(Exercise):
Every record, apart from its pictures, should be repeated exactly.

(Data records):
-.-.-

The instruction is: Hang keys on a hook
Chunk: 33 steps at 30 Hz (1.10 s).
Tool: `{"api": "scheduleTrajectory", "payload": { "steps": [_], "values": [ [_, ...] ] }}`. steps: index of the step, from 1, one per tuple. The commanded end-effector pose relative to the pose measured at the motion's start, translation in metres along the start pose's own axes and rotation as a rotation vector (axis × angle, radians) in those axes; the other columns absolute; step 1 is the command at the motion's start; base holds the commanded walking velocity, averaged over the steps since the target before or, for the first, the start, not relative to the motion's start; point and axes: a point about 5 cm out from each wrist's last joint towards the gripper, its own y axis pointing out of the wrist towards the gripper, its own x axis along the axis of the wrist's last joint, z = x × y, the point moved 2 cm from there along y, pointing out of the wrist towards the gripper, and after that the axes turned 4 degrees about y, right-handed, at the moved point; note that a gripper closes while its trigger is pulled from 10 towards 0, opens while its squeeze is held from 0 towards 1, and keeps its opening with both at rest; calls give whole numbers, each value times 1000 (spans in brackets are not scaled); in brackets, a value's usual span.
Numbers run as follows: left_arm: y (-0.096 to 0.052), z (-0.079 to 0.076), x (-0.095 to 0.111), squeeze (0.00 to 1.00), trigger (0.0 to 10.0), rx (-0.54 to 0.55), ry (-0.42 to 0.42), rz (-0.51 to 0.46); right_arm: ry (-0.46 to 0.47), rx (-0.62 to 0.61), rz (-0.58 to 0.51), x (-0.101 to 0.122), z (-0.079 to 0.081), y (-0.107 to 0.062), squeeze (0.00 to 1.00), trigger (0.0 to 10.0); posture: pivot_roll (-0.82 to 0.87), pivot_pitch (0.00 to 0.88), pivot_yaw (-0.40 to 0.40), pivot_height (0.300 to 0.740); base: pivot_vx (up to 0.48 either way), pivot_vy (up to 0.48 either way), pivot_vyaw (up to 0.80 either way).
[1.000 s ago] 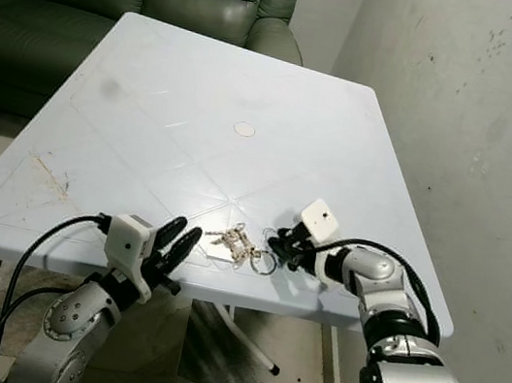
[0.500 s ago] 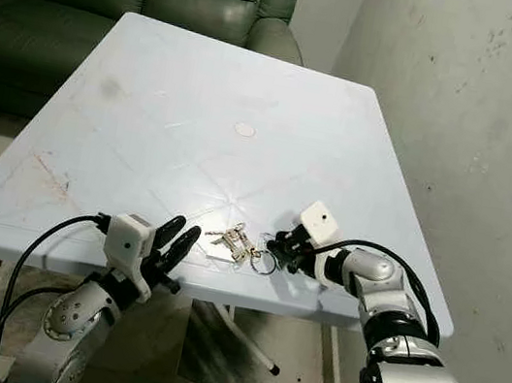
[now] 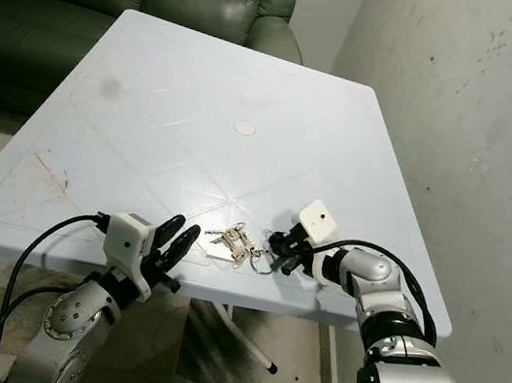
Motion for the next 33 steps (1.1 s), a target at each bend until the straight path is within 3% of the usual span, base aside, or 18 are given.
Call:
{"api": "scheduleTrajectory", "payload": {
  "steps": [1, 9, 13, 19, 21, 26, 27, 28, 33],
  "values": [
    [3, 2, 5, 0, 10000, 20, -6, -16, 32, -39, -56, 9, -7, -3, 0, 0, 121, 38, -177, 740, 0, 0, 0],
    [6, 27, 6, 0, 10000, 145, -15, -6, 246, -221, -407, 46, -26, -9, 0, 0, 108, 30, -165, 740, 0, 0, 0],
    [9, 42, 13, 0, 10000, 198, -33, -31, 282, -313, -562, 52, -27, -14, 0, 0, 93, 28, -149, 740, 0, 0, 0],
    [14, 64, 22, 0, 10000, 269, -38, -54, 264, -383, -653, 54, -19, -14, 0, 0, 67, 21, -121, 740, 0, 0, 0],
    [17, 77, 28, 0, 10000, 312, -57, -53, 258, -425, -704, 54, -13, -17, 0, 0, 49, 16, -102, 740, 0, 0, 0],
    [21, 90, 32, 0, 10000, 352, -71, -51, 241, -517, -711, 47, -9, -21, 0, 0, 34, 13, -84, 740, 0, 0, 0],
    [21, 92, 33, 0, 10000, 359, -77, -53, 245, -537, -707, 44, -8, -21, 0, 8000, 27, 14, -77, 740, 0, 0, 0],
    [23, 95, 35, 0, 10000, 365, -76, -54, 251, -583, -702, 39, -6, -23, 0, 10000, 21, 12, -70, 740, 0, 0, 0],
    [24, 104, 40, 0, 10000, 371, -51, -64, 256, -659, -676, 31, 3, -24, 0, 10000, 3, 9, -58, 740, 0, 0, 0]
  ]
}}
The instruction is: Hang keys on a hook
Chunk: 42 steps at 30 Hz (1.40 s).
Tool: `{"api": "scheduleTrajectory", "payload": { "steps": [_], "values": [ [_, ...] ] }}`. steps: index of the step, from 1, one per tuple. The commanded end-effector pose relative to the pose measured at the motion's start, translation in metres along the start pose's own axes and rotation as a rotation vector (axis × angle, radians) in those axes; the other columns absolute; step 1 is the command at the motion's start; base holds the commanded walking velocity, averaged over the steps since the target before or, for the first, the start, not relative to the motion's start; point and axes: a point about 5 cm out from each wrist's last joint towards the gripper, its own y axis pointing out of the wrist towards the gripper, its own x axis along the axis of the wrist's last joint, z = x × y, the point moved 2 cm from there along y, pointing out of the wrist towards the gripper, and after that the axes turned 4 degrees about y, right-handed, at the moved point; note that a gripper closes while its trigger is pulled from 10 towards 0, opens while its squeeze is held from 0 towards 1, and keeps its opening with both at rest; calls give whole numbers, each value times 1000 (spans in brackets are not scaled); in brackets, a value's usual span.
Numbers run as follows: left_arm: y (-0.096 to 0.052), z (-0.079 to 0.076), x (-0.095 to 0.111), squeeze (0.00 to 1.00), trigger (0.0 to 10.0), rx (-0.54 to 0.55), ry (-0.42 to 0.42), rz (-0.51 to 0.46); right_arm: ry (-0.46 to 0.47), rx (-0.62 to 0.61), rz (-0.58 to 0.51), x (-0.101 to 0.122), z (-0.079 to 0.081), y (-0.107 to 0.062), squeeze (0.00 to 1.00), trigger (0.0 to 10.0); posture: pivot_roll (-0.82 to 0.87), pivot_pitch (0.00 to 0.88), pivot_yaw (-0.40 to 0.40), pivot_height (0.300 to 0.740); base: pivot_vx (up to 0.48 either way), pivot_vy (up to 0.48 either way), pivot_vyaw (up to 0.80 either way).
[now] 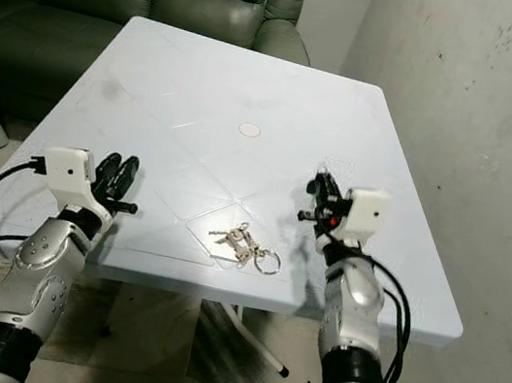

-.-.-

(Written answer):
The instruction is: Hang keys on a hook
Chunk: 33 steps at 30 Hz (1.10 s).
Tool: `{"api": "scheduleTrajectory", "payload": { "steps": [_], "values": [ [_, ...] ] }}`. steps: index of the step, from 1, one per tuple. The commanded end-effector pose relative to the pose measured at the motion's start, translation in metres along the start pose's own axes and rotation as a rotation vector (axis × angle, radians) in those axes; the other columns absolute; step 1 is the command at the motion's start; base holds the commanded walking velocity, averaged over the steps since the target before or, for the first, the start, not relative to the motion's start; point and axes: a point about 5 cm out from each wrist's last joint towards the gripper, its own y axis pointing out of the wrist towards the gripper, its own x axis along the axis of the wrist's last joint, z = x × y, the point moved 2 cm from there along y, pointing out of the wrist towards the gripper, and after that the axes turned 4 degrees about y, right-handed, at the moved point; note that a gripper closes while its trigger is pulled from 10 towards 0, opens while its squeeze is held from 0 towards 1, and keeps its opening with both at rest; calls give whole numbers, each value times 1000 (spans in brackets are not scaled); in brackets, a value's usual span.
Numbers run as follows: left_arm: y (-0.096 to 0.052), z (-0.079 to 0.076), x (-0.095 to 0.111), squeeze (0.00 to 1.00), trigger (0.0 to 10.0), rx (-0.54 to 0.55), ry (-0.42 to 0.42), rz (-0.51 to 0.46); right_arm: ry (-0.46 to 0.47), rx (-0.62 to 0.61), rz (-0.58 to 0.51), x (-0.101 to 0.122), z (-0.079 to 0.081), y (-0.107 to 0.062), squeeze (0.00 to 1.00), trigger (0.0 to 10.0); posture: pivot_roll (-0.82 to 0.87), pivot_pitch (0.00 to 0.88), pivot_yaw (-0.40 to 0.40), pivot_height (0.300 to 0.740); base: pivot_vx (up to 0.48 either way), pivot_vy (up to 0.48 either way), pivot_vyaw (up to 0.80 either way).
[1.000 s ago] 
[0.500 s ago] 
[now] 
Motion for the next 33 steps (1.1 s), a target at each bend until the straight path is within 3% of the usual span, base aside, or 18 are given.
Call:
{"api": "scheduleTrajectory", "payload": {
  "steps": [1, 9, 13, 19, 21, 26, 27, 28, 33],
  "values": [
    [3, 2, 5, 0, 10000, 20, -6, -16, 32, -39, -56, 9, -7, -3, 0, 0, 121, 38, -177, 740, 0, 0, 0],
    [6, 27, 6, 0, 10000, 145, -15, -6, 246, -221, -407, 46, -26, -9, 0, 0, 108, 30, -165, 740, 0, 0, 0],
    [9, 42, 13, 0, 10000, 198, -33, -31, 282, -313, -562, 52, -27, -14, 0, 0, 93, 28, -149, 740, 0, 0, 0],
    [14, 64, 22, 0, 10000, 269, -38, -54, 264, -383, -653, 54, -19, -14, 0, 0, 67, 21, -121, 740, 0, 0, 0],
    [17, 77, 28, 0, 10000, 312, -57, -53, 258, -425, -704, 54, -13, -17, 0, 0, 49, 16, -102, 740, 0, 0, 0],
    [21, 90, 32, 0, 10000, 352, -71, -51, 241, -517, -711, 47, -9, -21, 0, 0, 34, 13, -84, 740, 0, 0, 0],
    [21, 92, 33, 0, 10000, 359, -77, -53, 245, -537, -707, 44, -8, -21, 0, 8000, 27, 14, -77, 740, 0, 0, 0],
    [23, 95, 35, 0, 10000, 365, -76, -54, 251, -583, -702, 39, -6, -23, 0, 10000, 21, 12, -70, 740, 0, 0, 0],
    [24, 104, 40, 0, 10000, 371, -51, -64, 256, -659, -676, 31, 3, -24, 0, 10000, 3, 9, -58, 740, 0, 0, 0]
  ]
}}
The instruction is: Hang keys on a hook
Chunk: 42 steps at 30 Hz (1.40 s).
Tool: `{"api": "scheduleTrajectory", "payload": { "steps": [_], "values": [ [_, ...] ] }}`. steps: index of the step, from 1, one per tuple. The commanded end-effector pose relative to the pose measured at the motion's start, translation in metres along the start pose's own axes and rotation as a rotation vector (axis × angle, radians) in those axes; the other columns absolute; step 1 is the command at the motion's start; base holds the commanded walking velocity, averaged over the steps since the target before or, for the first, the start, not relative to the motion's start; point and axes: a point about 5 cm out from each wrist's last joint towards the gripper, its own y axis pointing out of the wrist towards the gripper, its own x axis along the axis of the wrist's last joint, z = x × y, the point moved 2 cm from there along y, pointing out of the wrist towards the gripper, and after that the axes turned 4 degrees about y, right-handed, at the moved point; note that a gripper closes while its trigger is pulled from 10 towards 0, opens while its squeeze is held from 0 towards 1, and keeps its opening with both at rest; calls give whole numbers, each value times 1000 (spans in brackets are not scaled); in brackets, a value's usual span.
Numbers run as follows: left_arm: y (-0.096 to 0.052), z (-0.079 to 0.076), x (-0.095 to 0.111), squeeze (0.00 to 1.00), trigger (0.0 to 10.0), rx (-0.54 to 0.55), ry (-0.42 to 0.42), rz (-0.51 to 0.46); right_arm: ry (-0.46 to 0.47), rx (-0.62 to 0.61), rz (-0.58 to 0.51), x (-0.101 to 0.122), z (-0.079 to 0.081), y (-0.107 to 0.062), squeeze (0.00 to 1.00), trigger (0.0 to 10.0); posture: pivot_roll (-0.82 to 0.87), pivot_pitch (0.00 to 0.88), pivot_yaw (-0.40 to 0.40), pivot_height (0.300 to 0.740); base: pivot_vx (up to 0.48 either way), pivot_vy (up to 0.48 either way), pivot_vyaw (up to 0.80 either way).
[now] 

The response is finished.